La Franc-Maçonnerie connut dès lors un développement rapide en Grande-Bretagne, en Europe et en Amérique. Le XVIIIe siècle vit l’élaboration définitive des coutumes et des rituels aujourd’hui
en vigueur dans les pays de langue anglaise, sans que soient modifiés en rien les principes fondamentaux de 1723 : croyance en Dieu, fraternité des hommes dans le respect des opinions et des convictions de chacun, respect des autorités civiles légitimes, refus de l’admission des femmes dans l’Ordre, abstention de toute intervention dans les domaines politique et religieux.
Sans doute faut-il insister sur l’importance historique de ce dernier principe, car c’est de sa mise en doute, puis de son aban­don dans certains pays, qu’est née la franc-maçonnerie irrégu­lière, déviation radicale de l’institution originelle.

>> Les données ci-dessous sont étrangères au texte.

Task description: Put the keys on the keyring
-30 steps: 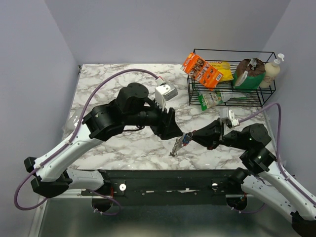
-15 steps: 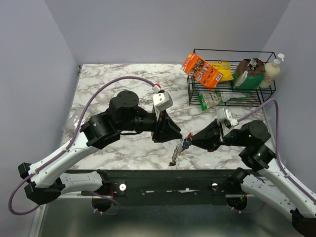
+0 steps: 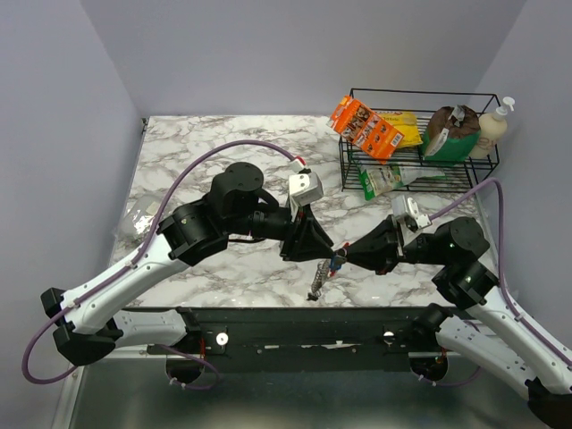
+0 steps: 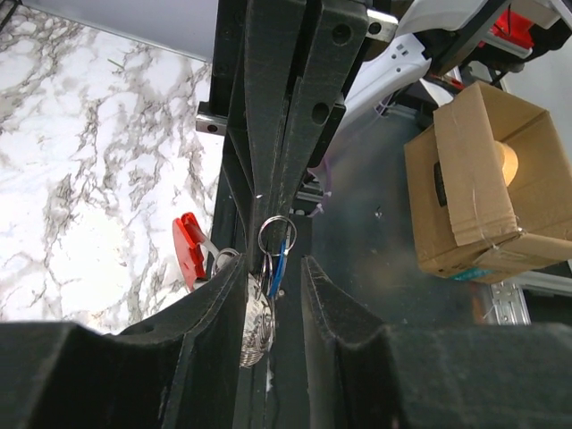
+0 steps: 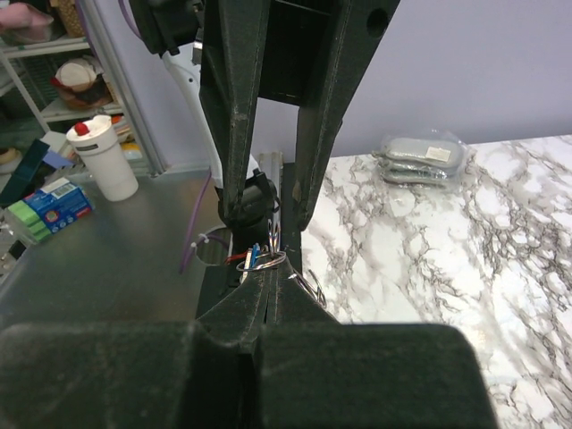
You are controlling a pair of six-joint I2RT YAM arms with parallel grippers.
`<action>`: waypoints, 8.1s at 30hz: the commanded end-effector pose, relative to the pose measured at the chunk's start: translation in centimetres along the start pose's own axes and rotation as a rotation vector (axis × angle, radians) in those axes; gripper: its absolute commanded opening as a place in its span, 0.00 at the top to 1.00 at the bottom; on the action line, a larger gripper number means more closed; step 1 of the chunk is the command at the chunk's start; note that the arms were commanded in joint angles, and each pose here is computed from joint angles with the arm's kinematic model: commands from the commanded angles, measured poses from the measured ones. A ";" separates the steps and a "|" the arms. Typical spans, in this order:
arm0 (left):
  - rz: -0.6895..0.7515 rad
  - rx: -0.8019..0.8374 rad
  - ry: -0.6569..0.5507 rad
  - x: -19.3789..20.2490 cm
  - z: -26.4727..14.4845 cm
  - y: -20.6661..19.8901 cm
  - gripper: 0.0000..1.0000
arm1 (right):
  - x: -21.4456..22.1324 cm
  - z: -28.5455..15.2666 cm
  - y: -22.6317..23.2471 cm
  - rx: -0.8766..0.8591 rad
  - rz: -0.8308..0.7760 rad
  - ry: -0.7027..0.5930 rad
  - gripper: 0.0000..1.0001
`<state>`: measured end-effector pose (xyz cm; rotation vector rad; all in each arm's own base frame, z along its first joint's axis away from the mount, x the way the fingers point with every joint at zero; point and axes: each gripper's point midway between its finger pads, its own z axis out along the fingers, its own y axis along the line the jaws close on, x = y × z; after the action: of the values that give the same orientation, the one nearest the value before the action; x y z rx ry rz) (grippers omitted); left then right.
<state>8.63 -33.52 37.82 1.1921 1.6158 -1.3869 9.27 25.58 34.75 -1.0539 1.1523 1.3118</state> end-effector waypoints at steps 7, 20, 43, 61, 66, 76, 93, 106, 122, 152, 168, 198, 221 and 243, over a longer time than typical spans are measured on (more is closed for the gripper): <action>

Les Francs-Maçons du début du XVIIIe siècle étaient très conscients du fait que leurs membres, réunis par une aspiration commune et une affection réciproque, se trouvaient divisés, ou au moins divergents, sur le double plan des idées religieuses et politiques. Religieuses d’abord: les Loges anglaises de 1723 comptaient des anglicans, des catholiques, des non-conformistes et aussi des déistes sans attaches confessionnelles, et elles étaient virtuellement ouvertes, de par leurs principes, aux autres groupes religieux qui allaient plus tard leur fournir des adhérents: israé­lites d’abord, puis musulmans, hindous, etc. Politiques ensuite, puisql1e les options conservatrices et libérales prenaient corps et que les prédominances successives des catholiques et des protes­tants avaient présenté, elles aussi, un problème politique.

Il avait dès l’abord été considéré comme vital, pour que les Frères puissent se réunir en paix au nom de tout ce qu’ils avaient en commun, que tout ce qui pouvait par ailleurs les diviser dans la cité fût tenu résolument en dehors des Loges.

C’est la stricte application au cours des siècles de ce principe pratique qui a assuré le développement harmonieux et paisible de la Franc-Maçonnerie dans le monde. Quelques exceptions, en pays «latins», ont confirmé par l’absurde l’excellence de la règle.